Work to complete:
Copy the records exactly. Include every line.

Data:

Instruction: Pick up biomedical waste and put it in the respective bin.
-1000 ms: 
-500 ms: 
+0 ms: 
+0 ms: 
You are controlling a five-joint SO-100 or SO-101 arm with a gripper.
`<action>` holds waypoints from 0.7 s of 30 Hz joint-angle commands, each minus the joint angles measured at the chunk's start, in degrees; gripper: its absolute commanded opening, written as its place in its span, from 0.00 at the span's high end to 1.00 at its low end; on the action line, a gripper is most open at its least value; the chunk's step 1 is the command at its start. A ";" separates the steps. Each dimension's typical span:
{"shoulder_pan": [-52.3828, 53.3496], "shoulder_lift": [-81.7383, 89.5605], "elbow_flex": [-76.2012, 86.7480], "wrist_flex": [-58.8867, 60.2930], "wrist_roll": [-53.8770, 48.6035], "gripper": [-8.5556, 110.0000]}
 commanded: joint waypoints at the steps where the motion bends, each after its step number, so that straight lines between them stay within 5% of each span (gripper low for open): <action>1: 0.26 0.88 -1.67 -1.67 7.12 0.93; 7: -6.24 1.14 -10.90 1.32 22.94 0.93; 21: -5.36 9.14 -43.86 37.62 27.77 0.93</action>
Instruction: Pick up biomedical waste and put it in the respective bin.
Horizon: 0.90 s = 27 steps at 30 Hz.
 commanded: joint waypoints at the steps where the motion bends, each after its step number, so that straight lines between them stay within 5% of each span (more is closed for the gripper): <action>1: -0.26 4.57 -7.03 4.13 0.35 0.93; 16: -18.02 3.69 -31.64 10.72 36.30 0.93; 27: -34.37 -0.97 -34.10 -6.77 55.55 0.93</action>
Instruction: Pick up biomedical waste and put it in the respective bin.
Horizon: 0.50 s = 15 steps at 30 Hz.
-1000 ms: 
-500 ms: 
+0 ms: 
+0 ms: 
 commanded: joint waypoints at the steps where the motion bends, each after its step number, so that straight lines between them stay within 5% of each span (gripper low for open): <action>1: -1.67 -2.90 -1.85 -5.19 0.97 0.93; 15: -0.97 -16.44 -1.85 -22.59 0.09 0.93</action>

Task solution:
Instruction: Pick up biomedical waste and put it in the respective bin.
-1000 ms: 
-500 ms: 
+0 ms: 
+0 ms: 
You are controlling a five-joint SO-100 or SO-101 arm with a gripper.
`<action>` holds waypoints from 0.7 s of 30 Hz joint-angle commands, each minus the joint angles measured at the chunk's start, in degrees; gripper: its absolute commanded opening, written as its place in its span, from 0.00 at the span's high end to 1.00 at its low end; on the action line, a gripper is most open at its least value; the chunk's step 1 is the command at its start. A ";" separates the steps. Each dimension's typical span:
{"shoulder_pan": [-52.3828, 53.3496], "shoulder_lift": [-81.7383, 89.5605], "elbow_flex": [-76.2012, 86.7480], "wrist_flex": [-58.8867, 60.2930], "wrist_roll": [-53.8770, 48.6035], "gripper": [-8.5556, 110.0000]}
 commanded: joint waypoints at the steps where the motion bends, each after its step number, so that straight lines between them stay within 5% of each span (gripper low for open): <action>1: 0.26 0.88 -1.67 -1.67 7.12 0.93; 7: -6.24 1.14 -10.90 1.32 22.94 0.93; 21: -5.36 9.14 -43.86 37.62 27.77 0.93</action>
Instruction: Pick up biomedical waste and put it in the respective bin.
Horizon: 0.90 s = 27 steps at 30 Hz.
 commanded: joint waypoints at the steps where the motion bends, each after its step number, so that straight lines between them stay within 5% of each span (more is closed for the gripper): <action>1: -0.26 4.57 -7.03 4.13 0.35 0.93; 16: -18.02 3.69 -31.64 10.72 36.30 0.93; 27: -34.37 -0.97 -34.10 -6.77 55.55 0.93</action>
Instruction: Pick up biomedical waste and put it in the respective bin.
Horizon: 0.50 s = 15 steps at 30 Hz.
-1000 ms: 
-500 ms: 
+0 ms: 
+0 ms: 
 commanded: joint waypoints at the steps where the motion bends, each after its step number, so that straight lines between them stay within 5% of each span (gripper low for open): <action>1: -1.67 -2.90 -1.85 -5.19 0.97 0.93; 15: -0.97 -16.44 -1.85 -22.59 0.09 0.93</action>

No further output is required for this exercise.